▶ [Assignment]
From the data underneath, reproduce exactly the stretch that begins at the line with "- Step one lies" and ends after the line with "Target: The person".

▶ [Data extract]
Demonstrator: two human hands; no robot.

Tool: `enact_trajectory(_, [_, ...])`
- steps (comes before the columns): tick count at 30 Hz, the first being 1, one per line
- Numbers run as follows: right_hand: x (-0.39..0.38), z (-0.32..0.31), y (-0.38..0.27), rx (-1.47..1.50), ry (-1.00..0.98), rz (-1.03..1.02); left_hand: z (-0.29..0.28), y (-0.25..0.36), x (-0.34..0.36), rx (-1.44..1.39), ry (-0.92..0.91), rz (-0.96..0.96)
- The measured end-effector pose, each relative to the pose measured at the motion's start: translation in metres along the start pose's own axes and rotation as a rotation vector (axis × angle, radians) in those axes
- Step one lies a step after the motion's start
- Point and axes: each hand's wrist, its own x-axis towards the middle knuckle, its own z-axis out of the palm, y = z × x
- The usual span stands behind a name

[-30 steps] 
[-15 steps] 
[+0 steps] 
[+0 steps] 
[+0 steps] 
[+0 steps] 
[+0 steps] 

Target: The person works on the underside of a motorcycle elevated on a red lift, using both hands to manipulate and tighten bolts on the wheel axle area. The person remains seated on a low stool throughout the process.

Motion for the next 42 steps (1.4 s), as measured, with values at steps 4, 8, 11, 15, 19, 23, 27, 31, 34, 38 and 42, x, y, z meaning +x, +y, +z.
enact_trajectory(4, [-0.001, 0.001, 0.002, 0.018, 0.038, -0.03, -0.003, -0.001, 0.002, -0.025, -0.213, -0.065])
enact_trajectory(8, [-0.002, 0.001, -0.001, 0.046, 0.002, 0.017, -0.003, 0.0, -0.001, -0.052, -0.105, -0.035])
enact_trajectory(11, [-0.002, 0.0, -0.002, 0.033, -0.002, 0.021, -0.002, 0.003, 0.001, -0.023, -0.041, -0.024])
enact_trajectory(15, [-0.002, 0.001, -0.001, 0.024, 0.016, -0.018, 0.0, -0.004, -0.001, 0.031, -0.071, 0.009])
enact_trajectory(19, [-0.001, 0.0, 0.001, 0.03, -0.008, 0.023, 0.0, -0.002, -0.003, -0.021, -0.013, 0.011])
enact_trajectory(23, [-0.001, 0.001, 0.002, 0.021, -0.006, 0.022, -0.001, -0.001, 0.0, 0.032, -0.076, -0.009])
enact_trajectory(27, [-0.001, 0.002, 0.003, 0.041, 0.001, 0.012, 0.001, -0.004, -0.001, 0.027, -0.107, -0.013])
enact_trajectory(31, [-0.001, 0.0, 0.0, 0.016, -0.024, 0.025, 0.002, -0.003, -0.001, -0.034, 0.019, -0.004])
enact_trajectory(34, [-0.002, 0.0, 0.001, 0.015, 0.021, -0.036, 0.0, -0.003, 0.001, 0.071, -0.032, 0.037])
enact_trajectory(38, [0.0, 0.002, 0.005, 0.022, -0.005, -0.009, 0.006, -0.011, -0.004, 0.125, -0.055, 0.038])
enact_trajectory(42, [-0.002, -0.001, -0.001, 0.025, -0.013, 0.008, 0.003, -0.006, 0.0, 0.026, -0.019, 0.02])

▶ [Result for this task]
- Step one lies a step after the motion's start
- Point and axes: each hand's wrist, its own x-axis towards the middle knuckle, its own z-axis out of the palm, y = z × x
- The usual span stands behind a name

[-30 steps] 
[-15 steps] 
[+0 steps] 
[+0 steps] 
[+0 steps] 
[+0 steps] 
[+0 steps] 

Target: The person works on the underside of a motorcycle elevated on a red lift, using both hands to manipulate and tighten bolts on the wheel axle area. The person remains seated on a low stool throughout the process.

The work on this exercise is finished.